Suzuki, 1988’de Vitara serisini hafif bir SUV arayanlar için 1989 modeli olarak tanıttı, ancak sağlam Samuray’dan daha fazla alana ve konfora ihtiyaç duyuyordu.
Japon otomobil üreticisi artık şasi kullanmak istemedi ve araç içindeki konforu ve özellikleri artırmaya çalıştı. 90’ların başından itibaren kompakt segmentteki en popüler SUV’lardan biri olan Vitara ile sonuçlandı. Ünite gövdeli bir araç olarak tasarlanan, üç kapılı sabit tavanlı veya iki kapılı dönüştürülebilir olarak sunulan Vitara, hafifliği ve onu şehir trafiğinde çok kullanışlı kılan yakıt verimliliği ile biliniyordu.
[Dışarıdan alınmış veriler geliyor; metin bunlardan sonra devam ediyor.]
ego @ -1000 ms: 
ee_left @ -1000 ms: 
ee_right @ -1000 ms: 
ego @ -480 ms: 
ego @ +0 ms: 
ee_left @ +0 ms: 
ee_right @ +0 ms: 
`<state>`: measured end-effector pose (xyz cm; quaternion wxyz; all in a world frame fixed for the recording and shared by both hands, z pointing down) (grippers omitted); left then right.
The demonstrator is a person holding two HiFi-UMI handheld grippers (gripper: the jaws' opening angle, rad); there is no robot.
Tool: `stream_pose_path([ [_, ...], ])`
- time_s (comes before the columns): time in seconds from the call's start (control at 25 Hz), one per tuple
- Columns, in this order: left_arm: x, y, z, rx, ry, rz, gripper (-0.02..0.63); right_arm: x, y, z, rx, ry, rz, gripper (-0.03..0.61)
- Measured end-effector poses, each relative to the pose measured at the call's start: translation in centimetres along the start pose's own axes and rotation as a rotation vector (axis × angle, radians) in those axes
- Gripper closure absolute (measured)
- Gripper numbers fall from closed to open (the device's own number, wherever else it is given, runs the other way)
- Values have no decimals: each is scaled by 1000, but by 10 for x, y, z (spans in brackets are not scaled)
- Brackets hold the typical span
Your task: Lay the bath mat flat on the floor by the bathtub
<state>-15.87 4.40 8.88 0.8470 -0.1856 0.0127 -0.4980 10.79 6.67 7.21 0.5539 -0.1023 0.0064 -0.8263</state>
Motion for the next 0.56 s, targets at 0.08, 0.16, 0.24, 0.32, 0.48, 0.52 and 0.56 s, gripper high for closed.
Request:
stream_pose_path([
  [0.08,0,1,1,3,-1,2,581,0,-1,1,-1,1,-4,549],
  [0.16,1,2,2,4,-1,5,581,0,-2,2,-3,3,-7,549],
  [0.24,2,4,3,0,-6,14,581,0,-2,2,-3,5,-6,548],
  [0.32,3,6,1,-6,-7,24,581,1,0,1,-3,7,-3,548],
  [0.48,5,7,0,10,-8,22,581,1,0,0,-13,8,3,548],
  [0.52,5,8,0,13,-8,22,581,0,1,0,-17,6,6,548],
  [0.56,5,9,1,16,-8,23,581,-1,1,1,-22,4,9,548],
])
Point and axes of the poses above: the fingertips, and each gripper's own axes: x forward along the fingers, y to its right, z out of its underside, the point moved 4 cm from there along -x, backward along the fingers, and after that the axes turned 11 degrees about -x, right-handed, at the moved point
Dış kısım, düz çizgi ve kavisli panellerin bir karışımıydı. Tasarımcıları, otomobilin daha kaslı görünmesini sağlamak için tekerlek davlumbazlarının üzerine genişletilmiş çamurluklar yerleştirdi. Arkada, tamponların üzerine yerleştirilen küçük arka lambalar, rahatsız edici park çizikleriyle korunuyordu.
İçeride, önde iki rahat koltuk ve arkada iki çocuk ya da çok uzun olmayan yetişkinler için uygun küçük bir bank vardı. Araba sınırlı bacak mesafesi sağlıyordu ve bir sıraya sahip olmasının ana nedeni, aksi takdirde küçük bagajı genişletmekti. Aslında o kadar küçüktü ki, otomobil üreticisi stepneyi aracın içine yerleştiremedi.
Kaputun altına Suzuki, pazara bağlı olarak üç motor seçeneği taktı. Hepsi standart olarak 5 vitesli bir şanzımanla eşleştirildi. Bir transfer kutusu 4x4 sistemini garantiledi.